ネットに生まれた巨大知性である、黒い子猫「ケットシー」が、人類を暖かく見守る、シリーズ2作目です。

短い作品ですので、気軽にどうぞ。

 通勤ラッシュはピークに達していて、地下鉄の車内は、お互いの体がくっつけずに立っているのは無理な状態だった。


 その男は、うつむいた女子学生の体に、手の甲や太ももを押しつけていた。


 あからさまに体をまさぐらないのは、いざという時に、車内が込み合っていたからだと、言い逃れができるようにだろう。でも、いくらこみ合っていたからといって、普通、女子の太ももを膝頭で割るような事にはならない。


 一見、普通の会社員に見えた。というか、少し卑劣なだけで、じっさい普通の会社員だった。

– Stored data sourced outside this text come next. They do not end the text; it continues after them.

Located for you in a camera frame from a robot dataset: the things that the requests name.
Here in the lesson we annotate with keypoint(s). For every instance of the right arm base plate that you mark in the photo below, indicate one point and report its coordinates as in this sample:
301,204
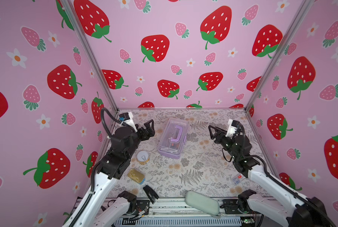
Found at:
231,206

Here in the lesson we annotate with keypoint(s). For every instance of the small black clip device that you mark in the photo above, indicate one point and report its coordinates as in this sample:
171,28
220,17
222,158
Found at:
151,194

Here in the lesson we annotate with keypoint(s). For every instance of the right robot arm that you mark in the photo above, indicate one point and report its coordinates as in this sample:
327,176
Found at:
311,214

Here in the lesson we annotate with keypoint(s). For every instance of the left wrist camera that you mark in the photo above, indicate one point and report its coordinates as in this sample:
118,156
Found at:
127,119

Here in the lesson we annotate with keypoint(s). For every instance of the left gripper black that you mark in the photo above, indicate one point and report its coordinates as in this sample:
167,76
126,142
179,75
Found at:
150,133

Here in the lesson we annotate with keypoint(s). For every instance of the rectangular gold fish tin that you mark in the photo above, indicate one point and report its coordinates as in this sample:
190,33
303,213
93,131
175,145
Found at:
136,176

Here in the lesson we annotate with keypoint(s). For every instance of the aluminium front rail frame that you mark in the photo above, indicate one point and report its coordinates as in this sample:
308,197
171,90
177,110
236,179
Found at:
186,212

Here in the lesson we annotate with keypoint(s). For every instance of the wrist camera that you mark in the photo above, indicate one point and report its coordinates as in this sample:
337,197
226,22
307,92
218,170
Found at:
234,128
127,119

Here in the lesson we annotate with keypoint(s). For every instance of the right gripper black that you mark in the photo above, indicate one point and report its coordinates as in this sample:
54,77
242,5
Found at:
221,132

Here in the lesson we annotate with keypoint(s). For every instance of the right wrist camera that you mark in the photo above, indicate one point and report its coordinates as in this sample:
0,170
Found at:
234,128

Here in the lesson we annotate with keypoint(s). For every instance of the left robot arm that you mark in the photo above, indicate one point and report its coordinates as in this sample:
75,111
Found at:
109,169

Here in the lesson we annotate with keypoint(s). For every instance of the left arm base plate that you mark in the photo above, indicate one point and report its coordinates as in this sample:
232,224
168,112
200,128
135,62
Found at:
141,205

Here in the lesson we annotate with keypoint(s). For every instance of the small clear screw bag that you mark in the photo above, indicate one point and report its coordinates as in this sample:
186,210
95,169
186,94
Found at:
237,179

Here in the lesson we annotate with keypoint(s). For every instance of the purple plastic tool box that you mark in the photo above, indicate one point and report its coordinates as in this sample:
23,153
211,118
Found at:
173,138

 ちょっとくたびれた中年だ。有名製菓会社勤務、企画二係、商品開発主任。趣味はゴルフ。中肉中背、性格は几帳面。妻有、子供二人。婿入りしているので、通勤は妻の実家から。そんな事情から、少しはストレスも有ったのかもしれない。


 でも、それは言い訳にはならない。


 被害者の女子は、まあ、状況が物語っているように、大人しそうな外見だった。加害者よりも被害者の方が後ろめたい顔をしているのが、この現象の特徴でもある。共依存という言葉があるけれど、少しはそんな病的な心理も働いているのかもしれない。

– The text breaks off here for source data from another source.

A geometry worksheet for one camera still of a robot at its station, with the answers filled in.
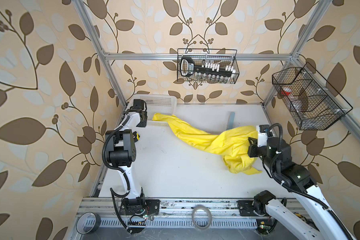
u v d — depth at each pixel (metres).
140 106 0.80
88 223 0.71
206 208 0.75
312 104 0.73
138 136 1.00
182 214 0.73
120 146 0.54
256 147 0.60
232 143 0.72
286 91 0.81
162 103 1.28
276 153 0.47
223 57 0.91
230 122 1.11
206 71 0.86

 けれど、この子は、通学の時間を、三度変えようとした。


 嫌だったからだ。


 抵抗しようとした事もあった。何度かもみ合いがあったけれど、けっきょく、男に押し切られた感じだ。図にのった男の行動は、だんだん酷くなってきていた。


 決定的な事をしないかわりに、どこまでもしつこくつきまとっている。


 この男は、もうわけが分からなくなっていた。

 馬鹿だから、彼女がノイローゼになるまで、きっと同じことを繰り返すのだ。


 その先に、なにかがある訳じゃないのに。